A comprehensive clinical examination is the basis for selecting further diagnostic steps:
- General physical examination – including blood pressure, pulse, body weight, height; furthermore:
- Inspection (viewing).
- Skin, mucous membranes and sclerae (white part of the eye).
- Abdomen (abdomen)
- Shape of the abdomen?
- Skin color? Skin texture?
- Efflorescences (skin changes)?
- Pulsations? Bowel movements?
- Visible vessels?
- Scars? Hernias (fractures)?
- Auscultation (listening) of the heart.
- Auscultation of the lungs [due topossible cause: chronic lung disease (such as chronic obstructive pulmonary disease (COPD)]

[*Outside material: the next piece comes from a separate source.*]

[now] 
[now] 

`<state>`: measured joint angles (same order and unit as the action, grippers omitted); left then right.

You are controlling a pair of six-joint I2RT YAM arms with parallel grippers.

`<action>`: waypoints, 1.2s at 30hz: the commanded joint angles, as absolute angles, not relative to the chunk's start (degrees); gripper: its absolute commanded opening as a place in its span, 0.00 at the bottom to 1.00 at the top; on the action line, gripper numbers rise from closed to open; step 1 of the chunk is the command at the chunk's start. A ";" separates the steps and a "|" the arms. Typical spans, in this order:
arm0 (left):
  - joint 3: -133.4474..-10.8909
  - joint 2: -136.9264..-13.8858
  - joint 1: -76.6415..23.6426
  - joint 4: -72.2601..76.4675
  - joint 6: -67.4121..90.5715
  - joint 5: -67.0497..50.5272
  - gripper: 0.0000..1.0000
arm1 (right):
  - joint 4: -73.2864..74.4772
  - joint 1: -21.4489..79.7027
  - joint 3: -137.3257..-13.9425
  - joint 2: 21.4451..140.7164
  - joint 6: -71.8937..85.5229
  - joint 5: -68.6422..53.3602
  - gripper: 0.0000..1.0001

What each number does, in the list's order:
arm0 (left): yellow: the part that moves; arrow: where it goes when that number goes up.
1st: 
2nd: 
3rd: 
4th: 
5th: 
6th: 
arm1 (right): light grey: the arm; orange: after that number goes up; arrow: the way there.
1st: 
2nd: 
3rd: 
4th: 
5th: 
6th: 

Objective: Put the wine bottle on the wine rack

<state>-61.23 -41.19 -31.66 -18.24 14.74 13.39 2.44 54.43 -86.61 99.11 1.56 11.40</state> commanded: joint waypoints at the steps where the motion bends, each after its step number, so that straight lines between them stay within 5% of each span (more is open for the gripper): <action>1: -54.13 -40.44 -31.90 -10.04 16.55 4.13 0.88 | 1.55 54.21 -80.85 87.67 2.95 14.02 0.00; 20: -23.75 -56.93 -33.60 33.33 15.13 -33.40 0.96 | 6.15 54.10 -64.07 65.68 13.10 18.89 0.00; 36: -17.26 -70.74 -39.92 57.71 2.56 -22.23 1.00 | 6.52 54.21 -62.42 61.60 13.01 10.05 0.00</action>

- Examination of the abdomen (abdomen)
- Percussion (tapping) of the abdomen
- Meteorism (flatulence): hypersonoric tapping sound.
- Attenuation of tapping sound due to enlarged liver or spleen, tumor, urinary retention?

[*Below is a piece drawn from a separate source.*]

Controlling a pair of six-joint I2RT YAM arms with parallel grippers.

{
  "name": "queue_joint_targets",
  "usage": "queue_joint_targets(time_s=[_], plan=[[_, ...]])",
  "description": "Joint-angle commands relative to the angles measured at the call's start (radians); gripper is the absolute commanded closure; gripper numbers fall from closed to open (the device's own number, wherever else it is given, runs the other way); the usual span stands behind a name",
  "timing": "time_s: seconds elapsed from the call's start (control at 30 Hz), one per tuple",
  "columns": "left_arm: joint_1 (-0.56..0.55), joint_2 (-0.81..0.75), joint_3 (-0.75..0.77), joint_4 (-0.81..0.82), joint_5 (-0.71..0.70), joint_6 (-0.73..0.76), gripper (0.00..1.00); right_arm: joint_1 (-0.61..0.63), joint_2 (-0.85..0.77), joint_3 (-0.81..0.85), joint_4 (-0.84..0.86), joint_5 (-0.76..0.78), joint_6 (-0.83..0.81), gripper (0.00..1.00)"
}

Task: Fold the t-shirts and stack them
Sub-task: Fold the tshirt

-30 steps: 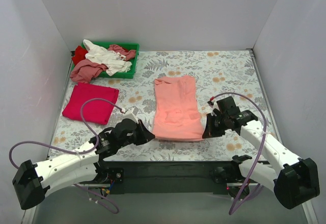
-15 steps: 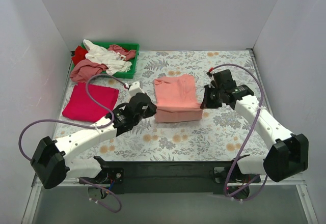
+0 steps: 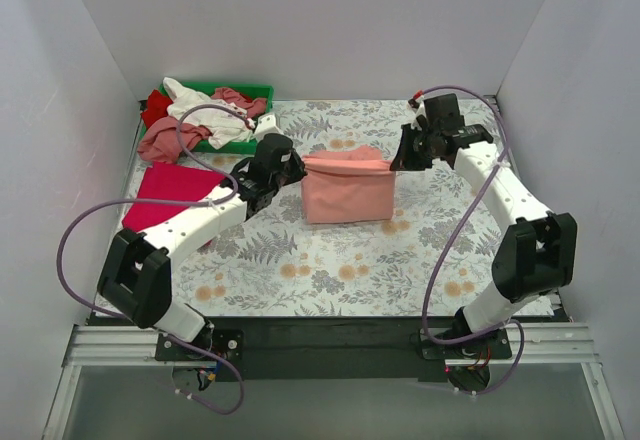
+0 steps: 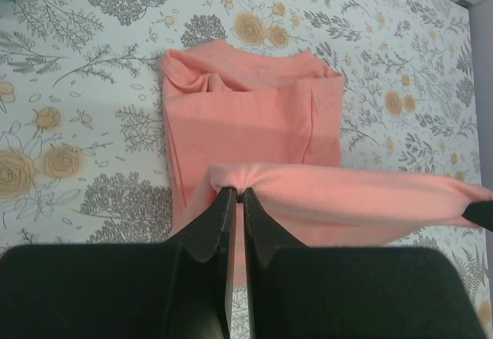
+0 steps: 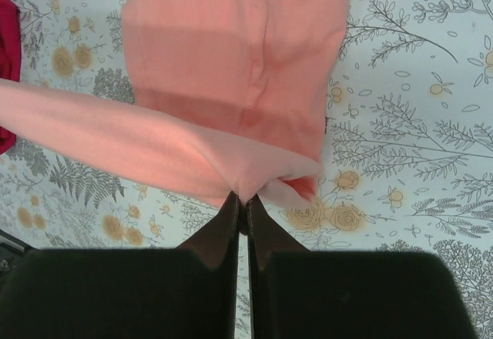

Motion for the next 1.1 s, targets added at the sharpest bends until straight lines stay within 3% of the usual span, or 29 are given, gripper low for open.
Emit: queue_joint_targets(time_s=[0.0, 0.67, 0.77, 0.8, 0.83, 0.87, 0.9, 0.93, 0.97, 1.03, 1.07], plan=[[0.046, 0.041, 0.073, 0.02, 0.009, 0.06, 1.0, -0.023, 0.055, 0.1, 0.013, -0.032, -0.028, 0.99], [0.22, 0.49, 0.404, 0.058, 0.207, 0.137, 1.0, -0.103, 0.494, 0.497, 0.044, -0.11, -0.033, 0.99], [0.242, 0.551, 0.458, 0.063, 0.241, 0.143, 1.0, -0.117, 0.566, 0.549, 0.068, -0.15, -0.032, 0.94], [0.247, 0.59, 0.496, 0.058, 0.247, 0.144, 0.97, -0.118, 0.586, 0.597, 0.086, -0.154, -0.032, 0.84], [0.253, 0.607, 0.513, 0.058, 0.253, 0.143, 0.86, -0.121, 0.606, 0.62, 0.094, -0.162, -0.033, 0.76], [0.265, 0.621, 0.53, 0.06, 0.287, 0.14, 0.43, -0.132, 0.647, 0.653, 0.094, -0.168, -0.021, 0.64], [0.27, 0.647, 0.576, 0.044, 0.304, 0.137, 0.21, -0.138, 0.662, 0.696, 0.093, -0.182, -0.009, 0.48], [0.273, 0.652, 0.596, 0.029, 0.307, 0.131, 0.1, -0.144, 0.668, 0.709, 0.1, -0.208, -0.005, 0.31], [0.273, 0.652, 0.61, 0.021, 0.304, 0.128, 0.1, -0.149, 0.666, 0.715, 0.1, -0.207, -0.004, 0.02], [0.273, 0.625, 0.602, 0.03, 0.311, 0.115, 0.09, -0.148, 0.64, 0.688, 0.108, -0.217, -0.022, 0.02], [0.273, 0.611, 0.592, 0.04, 0.38, 0.105, 0.09, -0.148, 0.599, 0.663, 0.117, -0.226, -0.036, 0.02]])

- Cholelithiasis (gallstones): knocking pain over the gallbladder region and the right lower ribcage.
- Palpation (palpation) of the abdomen (abdomen) (tenderness?, knocking pain?, coughing pain?, defensive tension?, hernial orifices?, renal bearing knocking pain?) [pain in the upper abdomen (may occur late after food intake, at night or but in the fasting state (fasting phases/fasting pain) or independently of food intake)][due todifferential diagnoses:
- Functional dyspepsia (irritable stomach syndrome).
- Gastritis (gastritis)
- Gastroesophageal reflux disease (synonyms: GERD, gastroesophageal reflux disease; gastroesophageal reflux disease (GERD); gastroesophageal reflux disease (reflux disease); gastroesophageal reflux; reflux esophagitis; reflux disease; Reflux esophagitis; peptic esophagitis) – inflammatory disease of the esophagus (esophagitis) caused by the pathological reflux (reflux) of acid gastric juice and other gastric contents.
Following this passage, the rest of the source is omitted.